• _Information provided_
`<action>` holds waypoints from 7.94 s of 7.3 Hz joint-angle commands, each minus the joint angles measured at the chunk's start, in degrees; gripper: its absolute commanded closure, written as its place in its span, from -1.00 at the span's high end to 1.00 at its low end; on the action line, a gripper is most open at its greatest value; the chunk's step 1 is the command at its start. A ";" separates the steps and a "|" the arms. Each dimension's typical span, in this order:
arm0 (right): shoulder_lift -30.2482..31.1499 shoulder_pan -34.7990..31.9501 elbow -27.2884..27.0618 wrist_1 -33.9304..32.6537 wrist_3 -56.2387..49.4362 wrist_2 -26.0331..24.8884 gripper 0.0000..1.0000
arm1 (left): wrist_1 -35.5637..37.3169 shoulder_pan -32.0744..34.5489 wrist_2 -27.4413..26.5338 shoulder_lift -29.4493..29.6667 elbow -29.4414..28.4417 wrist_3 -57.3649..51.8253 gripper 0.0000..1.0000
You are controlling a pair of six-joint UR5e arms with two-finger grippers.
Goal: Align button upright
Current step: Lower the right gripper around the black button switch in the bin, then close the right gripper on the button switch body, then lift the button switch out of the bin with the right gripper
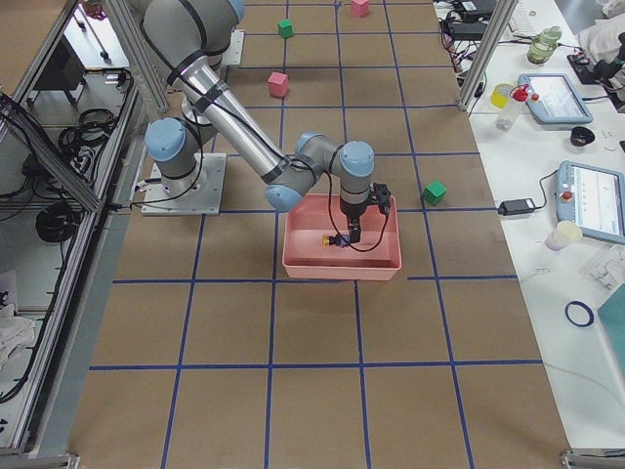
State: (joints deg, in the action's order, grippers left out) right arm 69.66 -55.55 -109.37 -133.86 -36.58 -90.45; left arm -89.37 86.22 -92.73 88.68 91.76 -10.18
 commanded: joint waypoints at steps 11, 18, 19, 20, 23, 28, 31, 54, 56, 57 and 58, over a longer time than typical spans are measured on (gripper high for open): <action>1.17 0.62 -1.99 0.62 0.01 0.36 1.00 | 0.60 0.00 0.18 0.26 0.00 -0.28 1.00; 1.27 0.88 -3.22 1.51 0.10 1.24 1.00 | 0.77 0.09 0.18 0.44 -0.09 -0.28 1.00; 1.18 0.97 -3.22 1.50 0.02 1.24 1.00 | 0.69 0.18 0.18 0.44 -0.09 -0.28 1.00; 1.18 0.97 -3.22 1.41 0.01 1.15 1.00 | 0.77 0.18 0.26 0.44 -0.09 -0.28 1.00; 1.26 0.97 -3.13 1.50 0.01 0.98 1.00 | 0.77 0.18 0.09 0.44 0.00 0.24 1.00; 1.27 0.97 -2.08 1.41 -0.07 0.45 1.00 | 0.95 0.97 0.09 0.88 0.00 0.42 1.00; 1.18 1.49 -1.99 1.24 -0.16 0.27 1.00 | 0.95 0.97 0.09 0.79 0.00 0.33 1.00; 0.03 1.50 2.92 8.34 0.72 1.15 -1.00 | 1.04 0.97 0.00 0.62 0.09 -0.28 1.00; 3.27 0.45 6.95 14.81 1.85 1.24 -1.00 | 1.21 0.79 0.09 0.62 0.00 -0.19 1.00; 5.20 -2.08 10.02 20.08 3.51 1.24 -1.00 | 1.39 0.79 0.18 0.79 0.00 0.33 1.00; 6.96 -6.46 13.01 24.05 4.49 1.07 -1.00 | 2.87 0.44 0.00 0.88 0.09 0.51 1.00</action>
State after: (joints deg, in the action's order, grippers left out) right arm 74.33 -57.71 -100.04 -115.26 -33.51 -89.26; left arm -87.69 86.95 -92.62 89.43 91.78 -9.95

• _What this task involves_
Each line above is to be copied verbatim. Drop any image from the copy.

• _Answer to this problem_
`<action>` holds waypoints from 7.94 s of 7.3 Hz joint-angle commands, each minus the joint angles measured at the chunk's start, in degrees; gripper: its absolute commanded closure, written as its place in its span, from -1.00 at the span's high end to 1.00 at its low end; on the action line, a gripper is most open at its greatest value; the chunk's step 1 is the command at its start. A ";" separates the steps and a "|" the arms. Each dimension's typical span, in this order:
arm0 (right): shoulder_lift -30.2482..31.1499 shoulder_pan -34.7990..31.9501 elbow -27.2884..27.0618 wrist_1 -33.9304..32.6537 wrist_3 -56.2387..49.4362 wrist_2 -26.0331..24.8884 gripper 0.0000..1.0000
arm1 (left): wrist_1 -35.5637..37.3169 shoulder_pan -32.0744..34.5489 wrist_2 -27.4413..26.5338 shoulder_lift -29.4493..29.6667 elbow -29.4414..28.4417 wrist_3 -57.3649..51.8253 gripper 0.0000..1.0000
You are controlling a pair of six-joint UR5e arms with two-finger grippers.
Goal: Align button upright
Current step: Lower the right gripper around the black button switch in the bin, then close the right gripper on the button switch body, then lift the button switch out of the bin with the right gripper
State: (joints deg, in the action's order, grippers left out) right arm 69.66 -55.55 -109.37 -133.86 -36.58 -90.45; left arm -89.37 86.22 -92.73 88.68 91.76 -10.18
 commanded: joint waypoints at steps 11, 18, 19, 20, 23, 28, 31, 54, 56, 57 and 58, over a longer time than typical spans are measured on (gripper high for open): <action>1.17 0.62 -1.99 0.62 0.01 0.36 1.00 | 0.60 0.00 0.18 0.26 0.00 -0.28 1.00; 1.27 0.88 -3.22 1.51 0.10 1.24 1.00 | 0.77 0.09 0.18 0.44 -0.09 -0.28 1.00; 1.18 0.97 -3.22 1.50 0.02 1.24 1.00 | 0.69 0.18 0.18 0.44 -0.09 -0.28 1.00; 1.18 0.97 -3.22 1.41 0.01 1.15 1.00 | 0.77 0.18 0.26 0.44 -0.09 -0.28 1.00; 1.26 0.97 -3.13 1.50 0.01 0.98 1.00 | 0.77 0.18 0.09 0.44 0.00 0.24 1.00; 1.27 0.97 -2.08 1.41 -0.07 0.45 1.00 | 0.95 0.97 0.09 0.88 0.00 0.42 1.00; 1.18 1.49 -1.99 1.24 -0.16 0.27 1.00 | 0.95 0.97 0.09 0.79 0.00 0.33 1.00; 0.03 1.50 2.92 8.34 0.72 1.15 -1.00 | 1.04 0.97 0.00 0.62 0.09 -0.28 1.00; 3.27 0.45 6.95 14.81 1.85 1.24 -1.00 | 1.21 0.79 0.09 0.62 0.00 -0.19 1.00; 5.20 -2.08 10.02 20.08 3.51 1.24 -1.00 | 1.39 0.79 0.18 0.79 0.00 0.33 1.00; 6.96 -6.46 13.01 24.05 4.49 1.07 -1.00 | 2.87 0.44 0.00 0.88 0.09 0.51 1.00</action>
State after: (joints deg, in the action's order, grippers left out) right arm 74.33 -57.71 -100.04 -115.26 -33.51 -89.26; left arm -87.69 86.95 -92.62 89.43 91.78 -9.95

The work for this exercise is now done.